In 2017, he attended his first Clusterbusters conference and saw a hands-on demonstration of high-flow oxygen therapy to help treat cluster disease. Tom began oxygen therapy in the summer of 2018 and for the first time since 1967, has felt some relief from his cluster disease. “It’s not a cure-all but it does provide relief, which is more than I can say for every other therapy I’ve tried over the previous 52 years,” he explains. There are still nights when he wakes up screaming in pain and tears run uncontrollably down his cheeks; however, he is not ashamed of his pain and how he chooses to deal with it. Tom recognizes that the hardest parts of his life are the ones that have made him into the man he is today.
Advocacy through understanding
Tom is very discreet about his disease. He doesn’t want his colleagues to believe he cannot do an adequate job or to be seen as a burden or liability to his employer. However, he agreed to be a participant for the INvisible Project to continue his advocacy efforts to help others with cluster disease receive a proper diagnosis, find the correct treatment, and provide tips and support for those who also suffer from cluster disease.
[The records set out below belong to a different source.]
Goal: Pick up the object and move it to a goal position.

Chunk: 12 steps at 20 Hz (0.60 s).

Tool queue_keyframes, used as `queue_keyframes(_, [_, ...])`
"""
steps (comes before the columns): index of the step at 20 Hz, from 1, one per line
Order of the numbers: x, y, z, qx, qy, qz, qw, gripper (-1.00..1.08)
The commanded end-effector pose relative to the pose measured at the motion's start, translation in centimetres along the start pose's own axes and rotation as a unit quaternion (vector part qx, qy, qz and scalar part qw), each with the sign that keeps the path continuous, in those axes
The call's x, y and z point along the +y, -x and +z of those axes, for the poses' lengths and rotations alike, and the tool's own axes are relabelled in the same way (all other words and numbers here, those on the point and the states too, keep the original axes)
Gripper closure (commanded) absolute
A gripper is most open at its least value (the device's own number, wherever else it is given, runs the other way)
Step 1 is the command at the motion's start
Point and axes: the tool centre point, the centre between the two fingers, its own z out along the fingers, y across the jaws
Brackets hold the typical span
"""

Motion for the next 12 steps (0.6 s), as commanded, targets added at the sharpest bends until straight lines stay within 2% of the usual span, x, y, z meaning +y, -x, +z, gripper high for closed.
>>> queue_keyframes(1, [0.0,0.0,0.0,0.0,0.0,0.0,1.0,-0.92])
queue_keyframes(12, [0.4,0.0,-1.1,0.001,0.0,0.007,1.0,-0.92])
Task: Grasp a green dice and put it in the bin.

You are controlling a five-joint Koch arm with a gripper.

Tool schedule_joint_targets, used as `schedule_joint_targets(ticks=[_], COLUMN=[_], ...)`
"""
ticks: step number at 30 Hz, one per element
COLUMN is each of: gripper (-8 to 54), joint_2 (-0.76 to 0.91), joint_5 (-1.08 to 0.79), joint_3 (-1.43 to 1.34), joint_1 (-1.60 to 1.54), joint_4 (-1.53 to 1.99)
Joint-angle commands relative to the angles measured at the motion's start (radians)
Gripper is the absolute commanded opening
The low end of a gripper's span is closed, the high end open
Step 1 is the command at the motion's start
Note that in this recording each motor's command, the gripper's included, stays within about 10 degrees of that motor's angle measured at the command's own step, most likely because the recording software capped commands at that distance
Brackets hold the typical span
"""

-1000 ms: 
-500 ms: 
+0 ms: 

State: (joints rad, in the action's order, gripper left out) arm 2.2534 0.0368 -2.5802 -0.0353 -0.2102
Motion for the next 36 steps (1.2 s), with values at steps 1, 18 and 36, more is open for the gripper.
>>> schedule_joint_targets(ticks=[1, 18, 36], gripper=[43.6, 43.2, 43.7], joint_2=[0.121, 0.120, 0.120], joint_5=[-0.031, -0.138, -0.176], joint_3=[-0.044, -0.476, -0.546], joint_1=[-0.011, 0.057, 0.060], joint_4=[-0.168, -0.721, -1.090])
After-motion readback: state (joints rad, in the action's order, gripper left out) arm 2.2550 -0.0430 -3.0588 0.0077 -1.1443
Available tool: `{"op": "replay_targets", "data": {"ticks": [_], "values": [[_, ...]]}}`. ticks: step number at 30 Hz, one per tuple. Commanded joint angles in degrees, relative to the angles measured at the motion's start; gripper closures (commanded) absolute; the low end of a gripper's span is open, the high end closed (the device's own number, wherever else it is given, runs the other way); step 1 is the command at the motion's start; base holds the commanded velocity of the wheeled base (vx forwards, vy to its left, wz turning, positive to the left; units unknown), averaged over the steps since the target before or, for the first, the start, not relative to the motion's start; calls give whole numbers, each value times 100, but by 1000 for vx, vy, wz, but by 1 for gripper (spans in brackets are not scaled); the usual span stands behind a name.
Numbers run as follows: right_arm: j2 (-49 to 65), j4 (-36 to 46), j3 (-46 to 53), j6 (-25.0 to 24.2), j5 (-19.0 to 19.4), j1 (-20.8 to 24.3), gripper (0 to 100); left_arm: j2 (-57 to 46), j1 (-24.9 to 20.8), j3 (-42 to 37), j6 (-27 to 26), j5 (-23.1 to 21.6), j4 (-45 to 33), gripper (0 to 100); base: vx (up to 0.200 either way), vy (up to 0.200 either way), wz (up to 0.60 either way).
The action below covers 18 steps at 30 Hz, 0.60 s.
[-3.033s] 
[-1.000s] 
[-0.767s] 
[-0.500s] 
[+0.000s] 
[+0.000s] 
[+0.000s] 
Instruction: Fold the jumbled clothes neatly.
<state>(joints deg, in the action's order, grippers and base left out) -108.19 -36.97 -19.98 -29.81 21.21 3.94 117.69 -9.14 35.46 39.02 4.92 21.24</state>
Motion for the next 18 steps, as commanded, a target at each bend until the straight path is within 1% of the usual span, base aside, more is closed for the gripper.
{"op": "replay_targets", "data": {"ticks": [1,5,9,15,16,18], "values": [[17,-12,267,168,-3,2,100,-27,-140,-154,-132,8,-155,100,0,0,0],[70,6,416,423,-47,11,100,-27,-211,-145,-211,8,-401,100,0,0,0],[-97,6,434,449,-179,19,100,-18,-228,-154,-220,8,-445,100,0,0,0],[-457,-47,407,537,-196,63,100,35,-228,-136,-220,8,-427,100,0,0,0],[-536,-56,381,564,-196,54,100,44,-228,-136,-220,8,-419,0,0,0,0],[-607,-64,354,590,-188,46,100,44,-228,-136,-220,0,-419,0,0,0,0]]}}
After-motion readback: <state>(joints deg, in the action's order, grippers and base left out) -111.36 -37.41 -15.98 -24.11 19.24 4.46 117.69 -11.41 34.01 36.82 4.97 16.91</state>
Tom notes, “We don’t get enough respect. Cluster is not recognized as a true disease; it is recognized as a malady rather than a serious condition so I will continue to advocate for awareness, understanding, and proper treatment for the younger generation that suffers from cluster disease. I will continue to educate individuals until the necessary tools are provided for all.” He feels he can use the knowledge and experiences of the past 52 years of pain to become the best advocate possible and truly make a difference for future cluster disease patients.
Tom’s ‘Mr. Fix-it’ personality is something right out of the old TV shows he still watches. They remind him of a time in his life he missed out on due to his pain. Tom does not complain about his life or the daily pain he suffers from, but he does wish he had been able to do more before his cluster disease began. Tom explains, “Cluster disease, like any other chronic pain condition, has stolen a part of my life that I won’t get back. It has caused missed opportunities and a good night’s sleep. But, I also believe that the years of suffering severe pain has actually sharpened my brain, improved how I handle situations, and made me smarter, increasing my ability to think clearly.”
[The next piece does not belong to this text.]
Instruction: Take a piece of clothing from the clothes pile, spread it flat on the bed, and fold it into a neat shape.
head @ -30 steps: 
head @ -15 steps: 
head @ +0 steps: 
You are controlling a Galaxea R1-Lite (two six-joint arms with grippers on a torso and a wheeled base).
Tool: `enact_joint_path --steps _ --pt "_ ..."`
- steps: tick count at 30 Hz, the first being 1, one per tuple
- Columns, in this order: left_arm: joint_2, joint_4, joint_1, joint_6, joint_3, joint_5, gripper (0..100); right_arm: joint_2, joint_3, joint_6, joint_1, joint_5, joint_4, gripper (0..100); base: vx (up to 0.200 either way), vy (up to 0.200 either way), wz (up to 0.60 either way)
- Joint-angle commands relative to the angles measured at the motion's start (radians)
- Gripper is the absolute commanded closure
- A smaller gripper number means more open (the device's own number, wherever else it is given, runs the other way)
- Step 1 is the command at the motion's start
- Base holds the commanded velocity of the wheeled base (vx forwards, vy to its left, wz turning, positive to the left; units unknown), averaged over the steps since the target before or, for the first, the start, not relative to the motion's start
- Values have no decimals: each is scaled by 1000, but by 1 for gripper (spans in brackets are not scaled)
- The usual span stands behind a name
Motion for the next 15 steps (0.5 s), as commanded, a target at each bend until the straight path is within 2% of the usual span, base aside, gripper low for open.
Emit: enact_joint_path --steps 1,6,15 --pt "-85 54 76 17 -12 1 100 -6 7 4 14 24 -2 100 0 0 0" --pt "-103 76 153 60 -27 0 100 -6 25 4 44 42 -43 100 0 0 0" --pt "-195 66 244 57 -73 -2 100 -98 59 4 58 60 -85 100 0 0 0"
Tom’s desire to educate, enhance, and mentor individuals is easily recognizable, from the welcoming smile on his face, to the attention to detail he puts into his work and his volunteering. Tom is a mentor and a coach. His dedication applies to everything from his work to his advocacy.
In 2017, Tom received the “Outstanding Coach and Mentor” award from the Federal Executive Board in Philadelphia. Individuals from 30 different federal agencies in the Philadelphia region were nominated for this honor. While Tom was the recipient, he wasn’t present to receive the honor because he was in Chicago at a National Headache Foundation convention. One of his protégées texted him while he was following his passion to advocate for others. That is the man Tom is: a mentor, an advocate, a survivor, and a friend.
“You just have to keep living. It’s hard, and some days I struggle with the pain, but I take a deep breath and continue the fight.”